Время крестьянское не знает ни календарей, ни графиков. Оно, как речной поток — без шумных перекатов и стремительных поворотов. Весна, чтоб пахать и сеять хлеб, лето — чтоб убирать хлеб, осень — чтоб снова пахать и сеять хлеб, а зима — чтоб ждать новой весны. Хлеб — всему голова, и мужик полностью подчинил свою жизнь, душу и мысли ему — хлебу, размеренно, извечно и мудро распределившему время на времена года. Не спеша зреет хлеб — значит, и мужику спешить некуда. Так создается ритм и круговорот природы, в которой крестьянин его живая часть, подчиненная ему. И хоть отец и «порченый мужик», но сколько презрения я ловлю во взгляде его, когда заезжий Турок, слюнявя пальцы и на всю хату икая после яичницы с ветчиной, пересчитывает деньги, хлопает ладонью по пухлой пачке, шумно хвастает своей удачливостью и уменьем жить. Нет, пусть Василь и жилится, пусть для Симона кулак Терентий стал вроде иконы, но они хлеборобы и, значит, песмотря на споры, отец пх уважает. Отец это им не раз уже объяснял, особенно после того, как, бывало, пообщается с пляшкой для воодушевления.

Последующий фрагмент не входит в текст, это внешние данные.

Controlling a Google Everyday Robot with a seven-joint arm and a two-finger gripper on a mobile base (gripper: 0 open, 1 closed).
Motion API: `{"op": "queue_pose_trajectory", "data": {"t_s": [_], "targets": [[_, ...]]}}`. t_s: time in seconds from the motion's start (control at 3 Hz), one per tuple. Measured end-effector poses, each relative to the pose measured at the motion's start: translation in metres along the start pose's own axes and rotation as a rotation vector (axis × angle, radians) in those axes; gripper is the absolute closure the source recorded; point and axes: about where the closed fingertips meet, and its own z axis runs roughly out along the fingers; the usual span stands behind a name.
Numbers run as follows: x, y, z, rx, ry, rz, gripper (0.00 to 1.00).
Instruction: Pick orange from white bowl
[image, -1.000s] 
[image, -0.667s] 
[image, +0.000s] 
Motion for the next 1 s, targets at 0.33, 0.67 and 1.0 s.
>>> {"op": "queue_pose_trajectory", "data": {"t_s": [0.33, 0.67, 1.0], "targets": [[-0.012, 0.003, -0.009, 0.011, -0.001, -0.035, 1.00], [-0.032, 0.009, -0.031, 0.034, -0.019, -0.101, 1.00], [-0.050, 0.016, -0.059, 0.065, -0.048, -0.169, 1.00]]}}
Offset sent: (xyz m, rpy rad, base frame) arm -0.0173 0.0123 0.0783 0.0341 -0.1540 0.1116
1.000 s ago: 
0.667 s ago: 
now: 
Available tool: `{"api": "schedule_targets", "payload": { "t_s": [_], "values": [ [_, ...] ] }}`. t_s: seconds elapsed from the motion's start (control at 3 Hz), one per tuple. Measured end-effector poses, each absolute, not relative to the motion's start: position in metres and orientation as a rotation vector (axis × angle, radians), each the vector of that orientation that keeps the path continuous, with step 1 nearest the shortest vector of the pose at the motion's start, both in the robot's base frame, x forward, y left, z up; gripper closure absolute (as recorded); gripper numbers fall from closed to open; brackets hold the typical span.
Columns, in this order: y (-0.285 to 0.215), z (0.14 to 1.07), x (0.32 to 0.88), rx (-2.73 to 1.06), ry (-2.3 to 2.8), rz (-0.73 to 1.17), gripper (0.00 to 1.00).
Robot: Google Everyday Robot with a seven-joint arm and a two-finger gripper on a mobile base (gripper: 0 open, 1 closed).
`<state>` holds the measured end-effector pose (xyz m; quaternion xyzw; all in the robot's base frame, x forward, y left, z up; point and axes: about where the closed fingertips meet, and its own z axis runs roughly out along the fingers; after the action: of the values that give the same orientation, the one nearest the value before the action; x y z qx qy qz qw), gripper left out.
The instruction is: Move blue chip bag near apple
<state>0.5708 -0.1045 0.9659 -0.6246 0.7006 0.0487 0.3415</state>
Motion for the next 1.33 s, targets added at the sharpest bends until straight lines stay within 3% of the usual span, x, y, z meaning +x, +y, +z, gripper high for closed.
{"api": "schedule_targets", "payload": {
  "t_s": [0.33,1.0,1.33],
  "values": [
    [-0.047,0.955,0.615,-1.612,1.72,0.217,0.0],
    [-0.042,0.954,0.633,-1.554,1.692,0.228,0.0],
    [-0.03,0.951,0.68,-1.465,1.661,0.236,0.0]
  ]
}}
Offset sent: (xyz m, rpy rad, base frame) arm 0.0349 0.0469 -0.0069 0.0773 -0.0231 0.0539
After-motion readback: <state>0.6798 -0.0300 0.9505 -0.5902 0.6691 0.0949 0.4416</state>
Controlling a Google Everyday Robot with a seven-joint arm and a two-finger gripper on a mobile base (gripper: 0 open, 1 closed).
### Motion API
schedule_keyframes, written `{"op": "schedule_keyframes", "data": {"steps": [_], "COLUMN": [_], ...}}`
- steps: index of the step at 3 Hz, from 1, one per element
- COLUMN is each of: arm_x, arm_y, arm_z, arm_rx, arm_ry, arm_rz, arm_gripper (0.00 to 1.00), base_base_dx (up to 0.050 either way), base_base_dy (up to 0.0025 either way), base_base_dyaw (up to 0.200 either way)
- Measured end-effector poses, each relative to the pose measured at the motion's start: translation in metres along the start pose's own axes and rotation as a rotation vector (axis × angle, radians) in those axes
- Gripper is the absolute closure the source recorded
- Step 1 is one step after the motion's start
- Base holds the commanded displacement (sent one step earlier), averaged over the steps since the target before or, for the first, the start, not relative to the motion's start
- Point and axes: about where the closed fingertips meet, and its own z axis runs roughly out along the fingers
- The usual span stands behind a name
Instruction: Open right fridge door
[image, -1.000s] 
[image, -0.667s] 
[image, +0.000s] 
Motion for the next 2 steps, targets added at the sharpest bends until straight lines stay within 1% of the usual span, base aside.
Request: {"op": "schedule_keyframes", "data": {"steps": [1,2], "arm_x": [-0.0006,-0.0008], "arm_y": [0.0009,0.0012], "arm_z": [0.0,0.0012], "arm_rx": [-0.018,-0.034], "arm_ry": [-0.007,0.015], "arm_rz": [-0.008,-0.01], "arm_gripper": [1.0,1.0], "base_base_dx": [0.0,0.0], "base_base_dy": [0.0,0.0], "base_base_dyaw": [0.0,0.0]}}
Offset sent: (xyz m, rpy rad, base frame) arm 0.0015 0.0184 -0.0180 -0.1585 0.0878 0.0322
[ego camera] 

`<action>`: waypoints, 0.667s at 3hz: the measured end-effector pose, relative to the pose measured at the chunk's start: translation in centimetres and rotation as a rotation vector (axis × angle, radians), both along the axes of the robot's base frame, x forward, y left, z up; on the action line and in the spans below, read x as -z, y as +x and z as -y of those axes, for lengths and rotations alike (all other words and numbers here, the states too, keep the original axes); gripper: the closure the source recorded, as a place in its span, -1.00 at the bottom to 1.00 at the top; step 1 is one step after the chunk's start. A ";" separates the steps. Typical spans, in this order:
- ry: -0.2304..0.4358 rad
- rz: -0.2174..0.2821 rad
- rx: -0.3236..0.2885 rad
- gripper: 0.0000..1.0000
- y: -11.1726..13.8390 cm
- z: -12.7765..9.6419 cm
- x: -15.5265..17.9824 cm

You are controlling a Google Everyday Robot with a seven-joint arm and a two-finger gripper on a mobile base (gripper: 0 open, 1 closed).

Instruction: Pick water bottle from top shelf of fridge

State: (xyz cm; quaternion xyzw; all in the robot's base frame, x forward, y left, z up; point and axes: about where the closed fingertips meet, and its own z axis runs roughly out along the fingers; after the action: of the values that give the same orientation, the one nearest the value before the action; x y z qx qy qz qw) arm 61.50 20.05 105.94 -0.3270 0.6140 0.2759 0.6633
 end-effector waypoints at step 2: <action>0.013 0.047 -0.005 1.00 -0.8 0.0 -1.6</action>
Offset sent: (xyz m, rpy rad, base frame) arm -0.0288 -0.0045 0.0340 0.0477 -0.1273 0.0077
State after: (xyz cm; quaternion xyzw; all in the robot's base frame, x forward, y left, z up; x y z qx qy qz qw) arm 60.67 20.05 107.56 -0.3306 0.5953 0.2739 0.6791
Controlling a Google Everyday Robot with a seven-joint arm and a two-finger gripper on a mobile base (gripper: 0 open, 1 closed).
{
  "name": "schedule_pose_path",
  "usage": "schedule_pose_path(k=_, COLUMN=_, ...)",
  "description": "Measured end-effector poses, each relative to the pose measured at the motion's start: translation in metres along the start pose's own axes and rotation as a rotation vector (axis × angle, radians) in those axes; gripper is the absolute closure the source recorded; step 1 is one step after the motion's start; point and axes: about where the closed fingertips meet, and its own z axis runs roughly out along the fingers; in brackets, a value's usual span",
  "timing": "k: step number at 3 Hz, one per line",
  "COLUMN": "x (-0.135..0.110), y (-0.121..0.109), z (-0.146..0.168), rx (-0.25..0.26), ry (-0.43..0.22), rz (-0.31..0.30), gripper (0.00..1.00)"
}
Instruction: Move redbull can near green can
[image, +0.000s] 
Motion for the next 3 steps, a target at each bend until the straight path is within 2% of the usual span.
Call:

Золотистый свет заката, прорвавшись сквозь прижатые к горизонту пепельные тучи, влетел в оконце, заиграл на впалых щеках отца, четырьмя косыми квадратами лег на пол, не дотянувшись до охапки соломы возле печи. Затрепетала листва на груше, подставляя внезапному свету серебряную изнанку. Но медленно затянулась щель в тучах, гаснет блеск предсумеречного солнца на лице отца, на листве груши, на желтых тарелках подсолнуха в огороде.
…Симон ждет, смотрит в лицо отца. Что он скажет? Отец ничего не говорит. Он теперь будет думать, думать.
— Ну, ты как знаешь, а я решил и не отступлюсь! — вскинув кудлатой рыжеволосой головой, говорит Симон. — Земли там много. Там в наймах богаче нашего живут! Я жизнь на разной подкладке щупал, — знаю!
Матери нет дома. Я слушаю разговор отца и Симона. Речь о Херсонщине. Там — степь, много земли. У Симона там брат на хуторе живет, приглашает переселиться. У него земли больше, чем у Терентия. «Все добротный чернозем! Воткнешь оглоблю — вырастет воз! А здесь жизнь — совсем смухортилась…»
Потерять последних друзей, Симона и его жену Олэну, — мысль эта для меня невыносима. Даже сердце заходится. Я боюсь, что отец откажет Симону, не поедет с ним. Но я вдруг чувствую, как мне дорого наше село. Лучше его нет на всем свете! Пусть белые мазанки по брюхо вросли в землю, пусть пугают меня сычи в дуплистых столетних липах поповского сада, пусть с замирающим сердцем встречаю я темноту, боясь покойников с кладбища, пусть трепетом объят я во время молитвы в церкви, где смутные лики святых смотрят на меня с мрачной беспощадностью, — я люблю свое село. Люблю облака на небе, розовые закаты, васильки и ромашки на обочинах межи, на косогорах одинокие сосны, освещенные солнцем и в красной бронзовой коре, люблю за полями кудрявые перелески, зубчатым темным забором окаймляющие горизонт.